Input data: Begin

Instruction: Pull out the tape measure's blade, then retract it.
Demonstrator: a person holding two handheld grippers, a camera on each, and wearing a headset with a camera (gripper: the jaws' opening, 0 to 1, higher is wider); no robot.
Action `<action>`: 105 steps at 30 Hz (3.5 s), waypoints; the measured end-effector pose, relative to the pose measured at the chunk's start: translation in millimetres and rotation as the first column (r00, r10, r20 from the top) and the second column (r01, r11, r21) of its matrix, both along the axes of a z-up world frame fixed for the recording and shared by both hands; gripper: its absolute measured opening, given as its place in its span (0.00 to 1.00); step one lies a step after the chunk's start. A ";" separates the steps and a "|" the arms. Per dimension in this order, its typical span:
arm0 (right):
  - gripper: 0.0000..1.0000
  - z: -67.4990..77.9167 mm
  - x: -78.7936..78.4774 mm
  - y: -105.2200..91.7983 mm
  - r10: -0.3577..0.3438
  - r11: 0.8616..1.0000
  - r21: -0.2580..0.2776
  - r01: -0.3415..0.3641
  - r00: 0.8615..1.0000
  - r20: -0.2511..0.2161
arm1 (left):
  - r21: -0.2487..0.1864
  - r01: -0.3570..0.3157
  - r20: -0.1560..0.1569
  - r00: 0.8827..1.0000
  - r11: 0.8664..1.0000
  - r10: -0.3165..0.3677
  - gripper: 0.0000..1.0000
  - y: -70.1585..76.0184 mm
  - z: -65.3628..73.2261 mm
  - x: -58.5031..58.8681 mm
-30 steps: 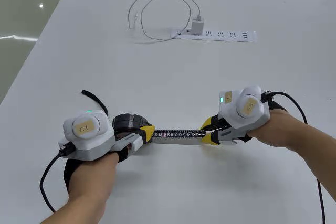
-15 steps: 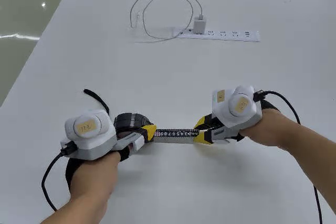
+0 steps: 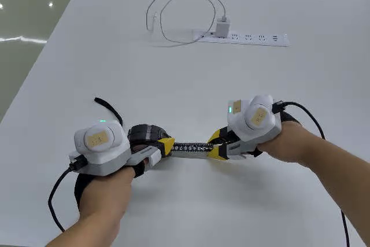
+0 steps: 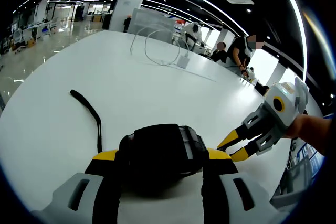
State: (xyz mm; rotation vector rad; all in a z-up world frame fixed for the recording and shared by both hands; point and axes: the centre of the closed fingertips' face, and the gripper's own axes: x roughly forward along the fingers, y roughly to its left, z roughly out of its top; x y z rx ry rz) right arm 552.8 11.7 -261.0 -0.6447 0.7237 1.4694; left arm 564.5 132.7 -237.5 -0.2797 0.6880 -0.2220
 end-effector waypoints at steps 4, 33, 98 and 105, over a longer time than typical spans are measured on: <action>0.10 -0.4 -0.2 5.2 0.001 1.000 0.004 -0.001 1.000 -0.002 | -0.002 0.000 0.000 1.000 1.000 0.000 0.58 0.2 -0.4 0.5; 0.10 -4.3 -2.7 37.7 -0.006 0.999 0.054 0.007 1.000 -0.021 | 0.002 0.004 -0.007 1.000 1.000 -0.004 0.59 -1.7 -1.8 0.4; 0.12 -4.8 -4.3 73.1 -0.021 0.994 0.104 0.023 0.999 -0.027 | -0.002 -0.010 0.004 1.000 1.000 0.010 0.61 -2.3 -1.4 2.0; 0.16 -4.6 -5.4 72.3 -0.026 0.994 0.102 0.031 0.999 -0.043 | -0.007 -0.009 0.002 1.000 1.000 0.009 0.62 -2.9 -1.6 2.0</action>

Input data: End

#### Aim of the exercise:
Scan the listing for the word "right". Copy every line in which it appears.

#### Answer box:
arm0 (right):
State: (xyz mm; rotation vector rad; all in a z-up world frame fixed for the recording and shared by both hands; point and axes: the centre of the closed fingertips' face, and the gripper's own axes: x roughly forward along the fingers, y roughly to its left, z roughly out of its top; x y z rx ry rz) right arm 552.8 11.7 -261.0 -0.6447 0.7237 1.4694; left arm 564.5 132.7 -237.5 -0.2797 0.6880 -0.2220

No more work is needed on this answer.